[Netarchivesuite-users] File to exclude domains?

Peter Svanberg Peter.Svanberg at kb.se
Wed Nov 15 11:49:57 CET 2023


A followup and simple(?) question related to the answer:

When you specify files to be read from a bean, specified with just a filename, no path – how do you distribute this file to each job? I fail to find a way to do this.

The example was the SurtPrefixedDecideRule bean, where the file was specified as
<property name="surtsSourceFile" value="exclude.txt" />
How do you distribute this file to each job directory?

In Sara’s example there was an absolute path, /dlweb/data/nas/exclude.txt , is that a common file system available on all harvester hosts? We don’t have that at the moment.

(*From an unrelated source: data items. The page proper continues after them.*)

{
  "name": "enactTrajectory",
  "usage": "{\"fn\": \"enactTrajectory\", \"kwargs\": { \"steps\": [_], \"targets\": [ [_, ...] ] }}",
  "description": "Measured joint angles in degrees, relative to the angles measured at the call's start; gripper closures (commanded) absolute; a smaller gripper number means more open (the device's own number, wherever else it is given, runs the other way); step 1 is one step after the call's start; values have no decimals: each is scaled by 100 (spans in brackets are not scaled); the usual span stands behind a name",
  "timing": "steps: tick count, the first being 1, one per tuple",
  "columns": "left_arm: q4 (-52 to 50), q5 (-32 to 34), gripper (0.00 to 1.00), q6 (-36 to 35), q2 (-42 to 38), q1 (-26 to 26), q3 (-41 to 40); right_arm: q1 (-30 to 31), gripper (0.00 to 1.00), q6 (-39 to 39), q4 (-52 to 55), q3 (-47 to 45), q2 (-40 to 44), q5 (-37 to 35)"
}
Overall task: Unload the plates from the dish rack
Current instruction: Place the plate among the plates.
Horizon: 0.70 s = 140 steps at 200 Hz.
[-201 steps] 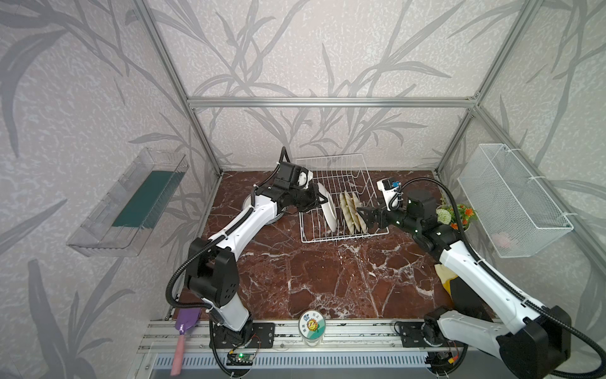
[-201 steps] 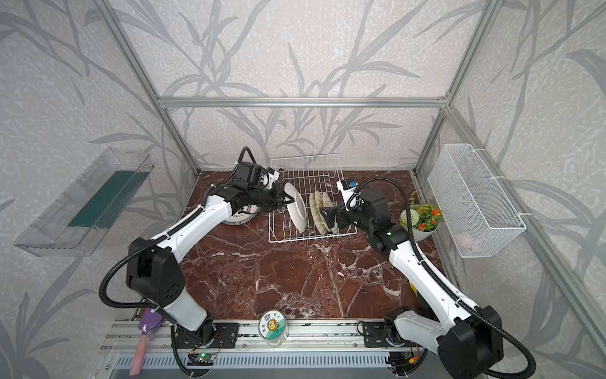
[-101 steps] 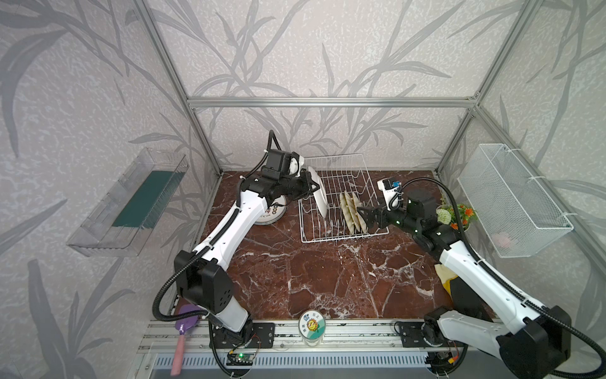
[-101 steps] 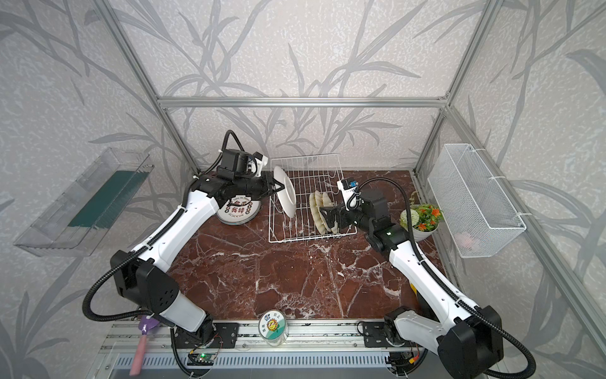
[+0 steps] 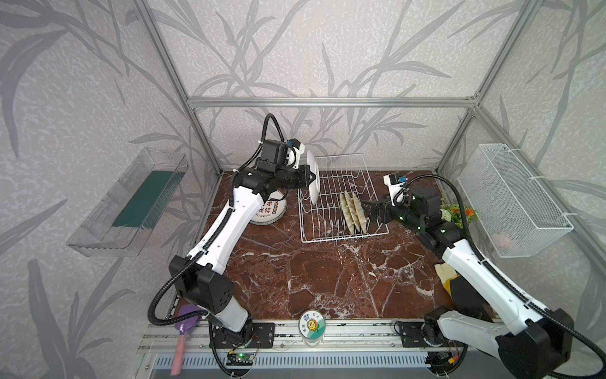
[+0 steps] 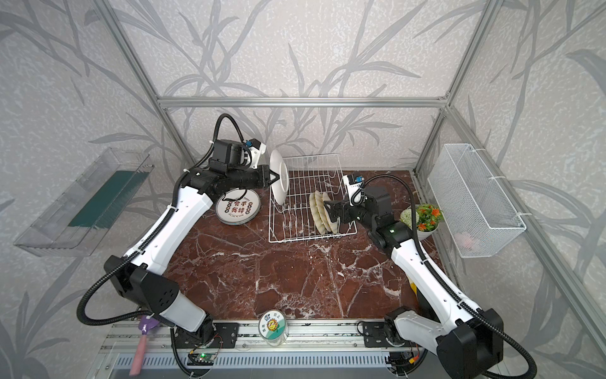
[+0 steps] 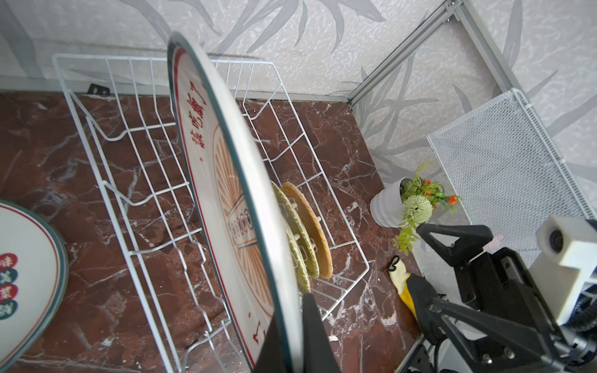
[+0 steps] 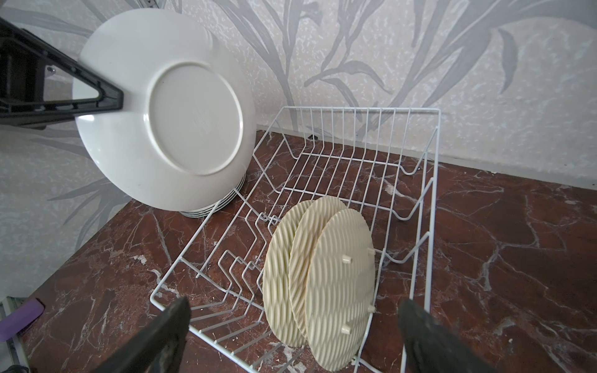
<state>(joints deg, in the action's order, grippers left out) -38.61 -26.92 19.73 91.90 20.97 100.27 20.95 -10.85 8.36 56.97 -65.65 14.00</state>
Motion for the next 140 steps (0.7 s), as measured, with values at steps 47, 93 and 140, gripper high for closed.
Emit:
{"fn": "enactTrajectory", "kwargs": {
  "steps": [47, 93, 140],
  "targets": [
    [-39, 157, 100, -1014, -13, 114, -9, -295, 1, -782, 28, 216, -129, 160],
    [-24, 391, 100, -2041, -260, 304, -402, -313, 1, -1429, 63, 507, -459, 330],
    [249, 774, 100, -3213, -680, 555, -1169, -313, 1, -1956, 59, 728, -640, 468]
  ]
}}
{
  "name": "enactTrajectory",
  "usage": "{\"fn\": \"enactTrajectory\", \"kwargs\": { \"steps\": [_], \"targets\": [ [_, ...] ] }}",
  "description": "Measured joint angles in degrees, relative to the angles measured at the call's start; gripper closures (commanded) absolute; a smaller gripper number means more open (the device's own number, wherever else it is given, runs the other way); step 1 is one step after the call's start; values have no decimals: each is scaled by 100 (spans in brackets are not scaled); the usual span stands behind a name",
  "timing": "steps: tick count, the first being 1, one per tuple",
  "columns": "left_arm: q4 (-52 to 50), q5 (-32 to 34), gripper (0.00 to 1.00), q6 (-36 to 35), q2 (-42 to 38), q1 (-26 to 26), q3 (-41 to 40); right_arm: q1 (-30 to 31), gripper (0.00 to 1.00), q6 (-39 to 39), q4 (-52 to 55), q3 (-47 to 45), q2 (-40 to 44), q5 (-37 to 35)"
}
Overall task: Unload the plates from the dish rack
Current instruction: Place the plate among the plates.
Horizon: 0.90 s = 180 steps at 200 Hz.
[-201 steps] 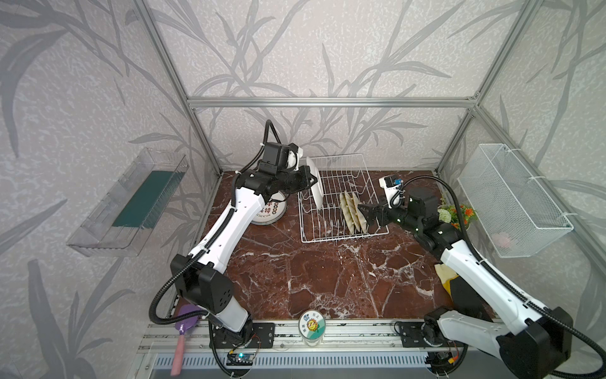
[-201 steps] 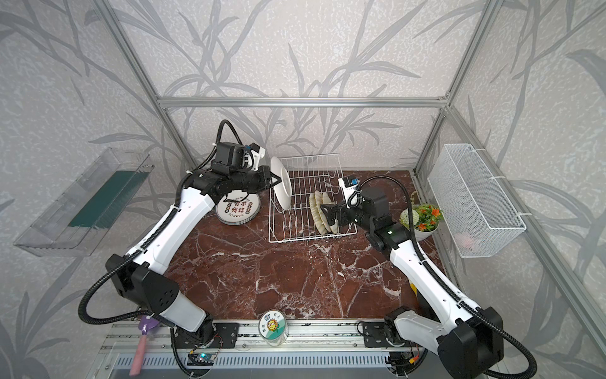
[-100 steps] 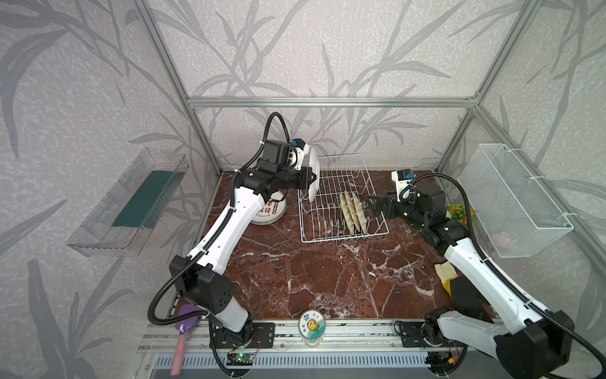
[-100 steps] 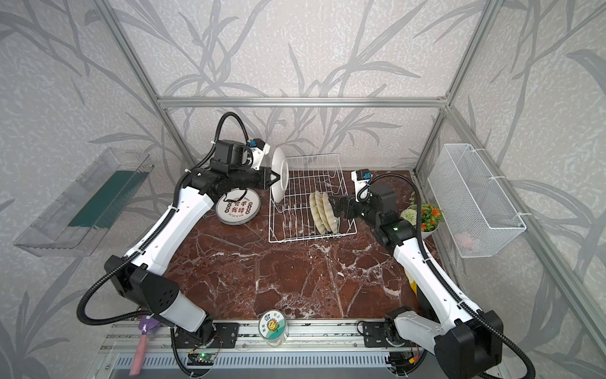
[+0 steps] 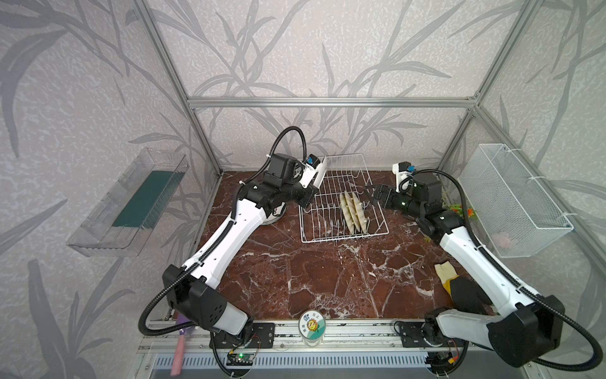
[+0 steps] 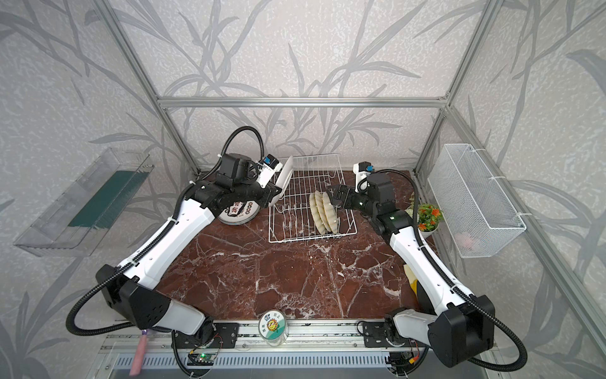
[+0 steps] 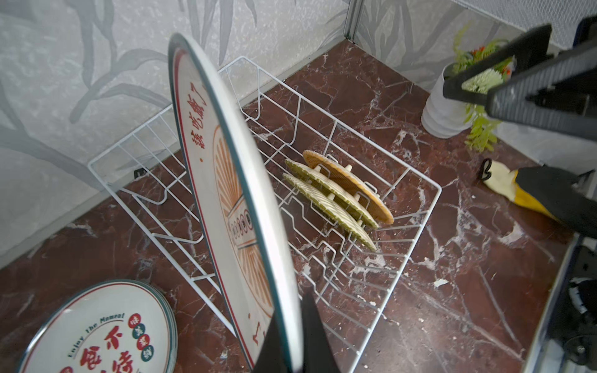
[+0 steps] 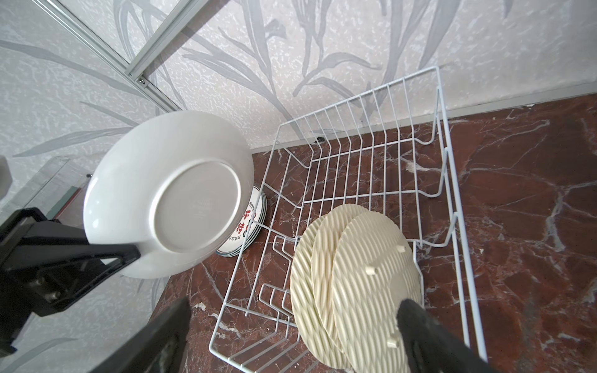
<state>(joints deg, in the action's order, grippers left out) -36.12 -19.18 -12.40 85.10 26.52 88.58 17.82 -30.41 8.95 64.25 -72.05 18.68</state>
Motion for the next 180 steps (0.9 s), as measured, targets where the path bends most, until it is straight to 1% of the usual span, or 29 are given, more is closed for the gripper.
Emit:
{"fn": "enactTrajectory", "kwargs": {
  "steps": [68, 91, 144, 180],
  "targets": [
    [507, 341, 100, -1580, -376, 186, -654, 0, 0, -625, -20, 376, -299, 175],
    [612, 452, 100, -2127, -409, 275, -857, 2, 1, -789, -35, 446, -409, 225],
    [621, 935, 100, -3233, -409, 546, -1032, 103, 4, -1043, -50, 603, -579, 256],
    [706, 1182, 100, -3764, -409, 726, -1130, 195, 8, -1167, -50, 765, -706, 289]
  ]
}}
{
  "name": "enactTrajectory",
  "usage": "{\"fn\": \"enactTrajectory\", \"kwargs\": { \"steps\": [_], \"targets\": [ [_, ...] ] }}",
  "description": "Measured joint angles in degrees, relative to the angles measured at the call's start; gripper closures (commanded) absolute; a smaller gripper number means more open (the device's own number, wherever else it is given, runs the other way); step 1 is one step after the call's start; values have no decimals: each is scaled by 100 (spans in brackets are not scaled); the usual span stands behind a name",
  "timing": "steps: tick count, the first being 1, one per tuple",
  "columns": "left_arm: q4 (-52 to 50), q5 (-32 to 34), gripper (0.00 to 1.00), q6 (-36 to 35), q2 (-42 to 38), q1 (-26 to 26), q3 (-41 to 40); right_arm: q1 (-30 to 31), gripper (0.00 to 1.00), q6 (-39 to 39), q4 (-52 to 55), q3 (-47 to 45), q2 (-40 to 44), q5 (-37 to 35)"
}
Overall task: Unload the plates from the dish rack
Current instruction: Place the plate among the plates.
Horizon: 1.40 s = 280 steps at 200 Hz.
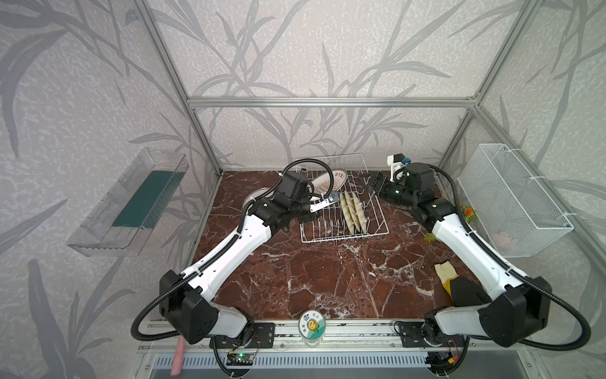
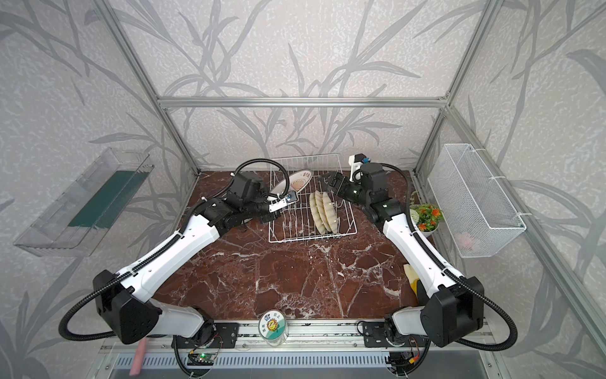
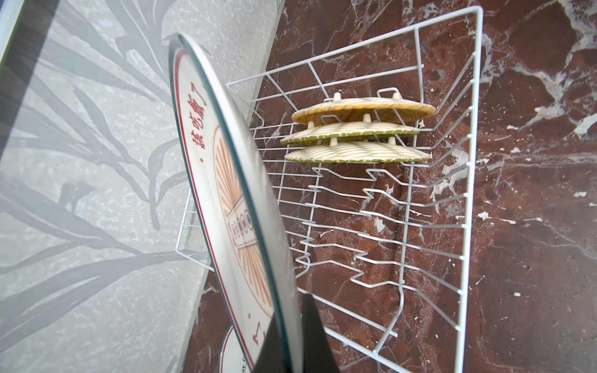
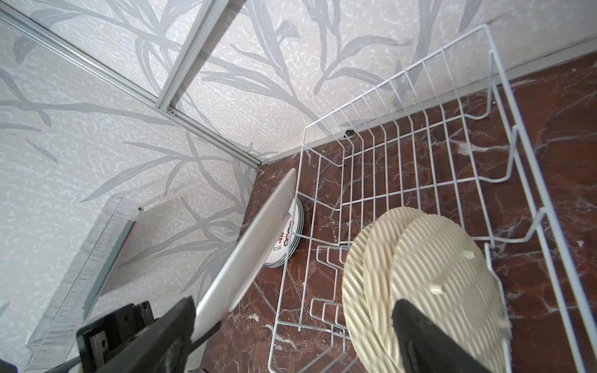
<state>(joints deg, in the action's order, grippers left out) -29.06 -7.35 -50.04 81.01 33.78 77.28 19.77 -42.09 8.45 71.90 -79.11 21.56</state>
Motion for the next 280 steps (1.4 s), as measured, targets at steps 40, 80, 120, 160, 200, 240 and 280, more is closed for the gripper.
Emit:
{"fn": "enactTrajectory", "kwargs": {
  "steps": [40, 80, 120, 160, 200, 240, 280],
  "targets": [
    [210, 109, 100, -605, -59, 140, -367, 114, 15, -114, 13, 212, -282, 4],
    [323, 175, 100, -1104, -229, 260, -595, 203, 21, -168, 240, 531, -654, -13],
    [494, 393, 100, -1493, -310, 356, -616, 302, 28, -264, 498, 664, -911, -48],
    [560, 693, 100, -1860, -308, 498, -717, 361, 42, -291, 737, 863, -1119, -48],
    [1056, 946, 100, -2118, -334, 586, -1204, 382, 53, -356, 859, 863, -1198, -4],
    [1137, 1012, 100, -2162, -334, 588, -1226, 382, 62, -348, 997, 872, -1342, 31],
    [1204, 1027, 100, -2157, -334, 588, -1226, 387, 72, -328, 1029, 874, -1355, 68]
  ]
}}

Also,  I suppose the already present bean in the standard SCOPE sequecence:
      <!-- ...but REJECT those from a configurable (initially empty) set of REJECT SURTs... -->
Is the correct place for this SurtPrefixedDecideRule bean?

BTW, according to Heritrix source code, surtsSourceFile is deprecated, you should use surtsSource, like this:

<property name="surtsSource">
    <bean class="org.archive.spring.ConfigFile">
        <property name="path" value="exclude.txt" />
    </bean>
</property>


-----
Peter Svanberg


Från: Peter Svanberg
Skickat: den 20 oktober 2023 18:54
Till: netarchivesuite-users at ml.sbforge.org<mailto:netarchivesuite-users at ml.sbforge.org>
Ämne: SV: [Netarchivesuite-users] File to exclude domains?

Thank you Sara and Bert!

I was under the impression that it was some special treatment outside of the decideRule system, but this is perfect!

-----
Peter Sv.

Från: NetarchiveSuite-users <netarchivesuite-users-bounces at ml.sbforge.org<mailto:netarchivesuite-users-bounces at ml.sbforge.org>> För sara.aubry at bnf.fr<mailto:sara.aubry at bnf.fr>
Skickat: den 20 oktober 2023 09:29
Till: netarchivesuite-users at ml.sbforge.org<mailto:netarchivesuite-users at ml.sbforge.org>
Ämne: Re: [Netarchivesuite-users] File to exclude domains?

Hello Peter,

We use Heritrix exclude.txt mechanism which you can activate with the following bean in your profile:

<bean id="rejectExcludedSurts" class="org.archive.modules.deciderules.surt.SurtPrefixedDecideRule">
       <!-- Decision value (ACCEPT, REJECT, NONE) -->
    <property name="decision" value="REJECT" />
    <property name="surtsSourceFile" value="/dlweb/data/nas/exclude.txt" />
    <property name="seedsAsSurtPrefixes" value="false" />
    <property name="alsoCheckVia" value="false" />
    <property name="surtsDumpFile" value="/dlweb/data/nas/exclude.dump" />
</bean>

Best,

Sara




De :        "Peter Svanberg" <Peter.Svanberg at kb.se<mailto:Peter.Svanberg at kb.se>>
A :        "netarchivesuite-users at ml.sbforge.org<mailto:netarchivesuite-users at ml.sbforge.org>" <netarchivesuite-users at ml.sbforge.org<mailto:netarchivesuite-users at ml.sbforge.org>>
Date :        19/10/2023 21:11
Objet :        [Netarchivesuite-users] File to exclude domains?
Envoyé par :        "NetarchiveSuite-users" <netarchivesuite-users-bounces at ml.sbforge.org<mailto:netarchivesuite-users-bounces at ml.sbforge.org>>
________________________________



I have a definite recollection of Sara talking about a file you can create containing domain names to be excluded from a snapshot. But I can't find any info on that anywhere. (Other than NAS-1725 but not what was done with that.) Can someone remind me?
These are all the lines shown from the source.